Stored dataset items
──────────
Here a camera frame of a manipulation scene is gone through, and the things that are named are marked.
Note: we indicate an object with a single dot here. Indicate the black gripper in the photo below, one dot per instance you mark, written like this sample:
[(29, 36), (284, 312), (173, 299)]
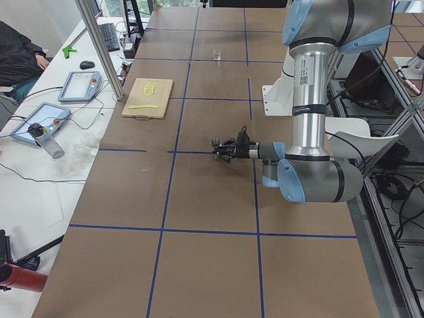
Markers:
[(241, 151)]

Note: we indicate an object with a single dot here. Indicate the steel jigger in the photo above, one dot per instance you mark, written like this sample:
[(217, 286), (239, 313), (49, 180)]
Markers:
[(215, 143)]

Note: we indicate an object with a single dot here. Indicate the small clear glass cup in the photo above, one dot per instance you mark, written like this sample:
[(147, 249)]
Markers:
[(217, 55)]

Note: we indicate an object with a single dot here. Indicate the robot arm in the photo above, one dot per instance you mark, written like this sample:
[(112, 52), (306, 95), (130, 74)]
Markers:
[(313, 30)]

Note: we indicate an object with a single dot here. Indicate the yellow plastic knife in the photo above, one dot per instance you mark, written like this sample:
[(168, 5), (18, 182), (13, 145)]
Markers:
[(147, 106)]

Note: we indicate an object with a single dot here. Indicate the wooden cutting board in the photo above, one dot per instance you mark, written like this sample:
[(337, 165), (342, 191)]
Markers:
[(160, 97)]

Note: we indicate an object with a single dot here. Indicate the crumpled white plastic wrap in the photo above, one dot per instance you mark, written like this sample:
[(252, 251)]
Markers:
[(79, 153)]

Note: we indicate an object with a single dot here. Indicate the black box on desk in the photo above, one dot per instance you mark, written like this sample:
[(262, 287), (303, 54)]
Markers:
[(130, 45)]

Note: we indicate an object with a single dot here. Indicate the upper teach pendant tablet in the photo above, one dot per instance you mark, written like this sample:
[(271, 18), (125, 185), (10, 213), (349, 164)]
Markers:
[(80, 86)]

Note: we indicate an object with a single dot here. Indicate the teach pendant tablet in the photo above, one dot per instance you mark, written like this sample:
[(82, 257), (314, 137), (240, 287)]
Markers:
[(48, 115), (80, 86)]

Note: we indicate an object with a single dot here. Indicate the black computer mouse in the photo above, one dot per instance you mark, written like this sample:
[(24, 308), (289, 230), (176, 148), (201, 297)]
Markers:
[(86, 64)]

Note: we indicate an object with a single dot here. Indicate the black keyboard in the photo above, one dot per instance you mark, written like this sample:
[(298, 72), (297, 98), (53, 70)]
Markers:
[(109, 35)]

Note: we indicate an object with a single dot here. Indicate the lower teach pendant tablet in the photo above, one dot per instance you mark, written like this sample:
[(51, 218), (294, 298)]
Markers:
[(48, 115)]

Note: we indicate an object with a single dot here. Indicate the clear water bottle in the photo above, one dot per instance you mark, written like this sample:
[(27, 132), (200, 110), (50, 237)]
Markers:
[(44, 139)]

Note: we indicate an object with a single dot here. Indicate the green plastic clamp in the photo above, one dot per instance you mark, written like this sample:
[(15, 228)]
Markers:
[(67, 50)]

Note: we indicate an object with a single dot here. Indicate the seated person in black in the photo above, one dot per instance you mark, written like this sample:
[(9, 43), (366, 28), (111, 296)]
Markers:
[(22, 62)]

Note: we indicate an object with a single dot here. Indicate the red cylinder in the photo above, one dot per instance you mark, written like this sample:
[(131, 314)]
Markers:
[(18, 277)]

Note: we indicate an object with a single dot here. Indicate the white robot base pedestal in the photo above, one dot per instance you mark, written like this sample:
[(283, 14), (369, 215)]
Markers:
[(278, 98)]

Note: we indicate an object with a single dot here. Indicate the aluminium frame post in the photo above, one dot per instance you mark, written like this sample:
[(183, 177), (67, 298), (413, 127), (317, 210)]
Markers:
──────────
[What to work on]: Could you copy each line above exactly as written, minus any pictures?

[Answer for this exercise]:
Here a camera frame of a manipulation scene is gone through, and the things that are named are marked.
Note: we indicate an object with a single dot here. Indicate the black gripper in the photo below, one dot per instance you mark, written like this sample:
[(29, 36), (284, 312), (173, 299)]
Markers:
[(241, 151)]

Note: we indicate an object with a single dot here. Indicate the steel jigger in the photo above, one dot per instance you mark, written like this sample:
[(217, 286), (239, 313), (49, 180)]
Markers:
[(215, 143)]

Note: we indicate an object with a single dot here. Indicate the small clear glass cup in the photo above, one dot per instance you mark, written like this sample:
[(147, 249)]
Markers:
[(217, 55)]

Note: we indicate an object with a single dot here. Indicate the robot arm in the photo above, one dot per instance you mark, written like this sample:
[(112, 52), (306, 95), (130, 74)]
Markers:
[(313, 30)]

Note: we indicate an object with a single dot here. Indicate the yellow plastic knife in the photo above, one dot per instance you mark, written like this sample:
[(168, 5), (18, 182), (13, 145)]
Markers:
[(147, 106)]

Note: we indicate an object with a single dot here. Indicate the wooden cutting board in the photo above, one dot per instance you mark, written like this sample:
[(337, 165), (342, 191)]
Markers:
[(160, 97)]

Note: we indicate an object with a single dot here. Indicate the crumpled white plastic wrap in the photo above, one dot per instance you mark, written like this sample:
[(252, 251)]
Markers:
[(79, 153)]

Note: we indicate an object with a single dot here. Indicate the black box on desk in the photo above, one dot per instance you mark, written like this sample:
[(262, 287), (303, 54)]
Markers:
[(130, 45)]

Note: we indicate an object with a single dot here. Indicate the upper teach pendant tablet in the photo above, one dot per instance you mark, written like this sample:
[(271, 18), (125, 185), (10, 213), (349, 164)]
Markers:
[(80, 86)]

Note: we indicate an object with a single dot here. Indicate the teach pendant tablet in the photo above, one dot per instance you mark, written like this sample:
[(82, 257), (314, 137), (240, 287)]
Markers:
[(48, 115), (80, 86)]

Note: we indicate an object with a single dot here. Indicate the black computer mouse in the photo above, one dot per instance you mark, written like this sample:
[(24, 308), (289, 230), (176, 148), (201, 297)]
Markers:
[(86, 64)]

Note: we indicate an object with a single dot here. Indicate the black keyboard in the photo above, one dot per instance you mark, written like this sample:
[(298, 72), (297, 98), (53, 70)]
Markers:
[(109, 35)]

Note: we indicate an object with a single dot here. Indicate the lower teach pendant tablet in the photo above, one dot per instance you mark, written like this sample:
[(51, 218), (294, 298)]
Markers:
[(48, 115)]

Note: we indicate an object with a single dot here. Indicate the clear water bottle in the photo above, one dot per instance you mark, written like this sample:
[(27, 132), (200, 110), (50, 237)]
Markers:
[(44, 139)]

Note: we indicate an object with a single dot here. Indicate the green plastic clamp in the photo above, one dot per instance you mark, written like this sample:
[(15, 228)]
Markers:
[(67, 50)]

Note: we indicate an object with a single dot here. Indicate the seated person in black in the photo above, one dot per instance you mark, written like this sample:
[(9, 43), (366, 28), (111, 296)]
Markers:
[(22, 62)]

Note: we indicate an object with a single dot here. Indicate the red cylinder in the photo above, one dot per instance you mark, written like this sample:
[(131, 314)]
Markers:
[(18, 277)]

Note: we indicate an object with a single dot here. Indicate the white robot base pedestal in the photo above, one dot per instance you mark, written like this sample:
[(283, 14), (369, 215)]
Markers:
[(278, 98)]

Note: we indicate an object with a single dot here. Indicate the aluminium frame post in the photo above, one dot per instance you mark, written like this sample:
[(183, 177), (67, 298), (413, 127), (317, 210)]
Markers:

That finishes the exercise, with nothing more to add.